• [Instructions for the task]
Gather from the material every line that contains the string "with".

——

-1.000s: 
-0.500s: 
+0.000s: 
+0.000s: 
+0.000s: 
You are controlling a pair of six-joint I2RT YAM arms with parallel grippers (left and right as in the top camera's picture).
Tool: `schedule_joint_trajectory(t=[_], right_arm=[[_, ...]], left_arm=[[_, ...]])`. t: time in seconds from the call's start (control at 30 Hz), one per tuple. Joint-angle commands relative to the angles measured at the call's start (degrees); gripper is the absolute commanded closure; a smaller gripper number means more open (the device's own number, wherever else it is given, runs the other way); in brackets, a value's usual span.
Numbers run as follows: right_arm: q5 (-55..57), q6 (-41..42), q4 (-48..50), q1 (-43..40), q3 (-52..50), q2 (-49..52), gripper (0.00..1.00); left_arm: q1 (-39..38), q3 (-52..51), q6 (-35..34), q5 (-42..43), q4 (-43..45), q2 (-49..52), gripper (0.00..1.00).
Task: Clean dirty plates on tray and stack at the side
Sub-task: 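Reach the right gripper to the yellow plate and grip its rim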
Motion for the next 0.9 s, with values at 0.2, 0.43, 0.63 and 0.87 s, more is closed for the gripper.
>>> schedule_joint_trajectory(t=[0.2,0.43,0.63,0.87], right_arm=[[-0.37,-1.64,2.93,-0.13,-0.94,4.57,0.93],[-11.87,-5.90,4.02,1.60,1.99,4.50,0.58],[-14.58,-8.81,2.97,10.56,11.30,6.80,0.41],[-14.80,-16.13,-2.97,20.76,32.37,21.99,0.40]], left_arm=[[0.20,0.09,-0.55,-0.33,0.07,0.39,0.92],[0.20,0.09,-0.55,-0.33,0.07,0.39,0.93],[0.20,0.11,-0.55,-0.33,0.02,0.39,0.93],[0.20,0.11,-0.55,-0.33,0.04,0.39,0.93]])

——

• [Task answer]
You are controlling a pair of six-joint I2RT YAM arms with parallel grippers (left and right as in the top camera's picture).
Motion for the next 0.9 s, with values at 0.2, 0.43, 0.63 and 0.87 s, more is closed for the gripper.

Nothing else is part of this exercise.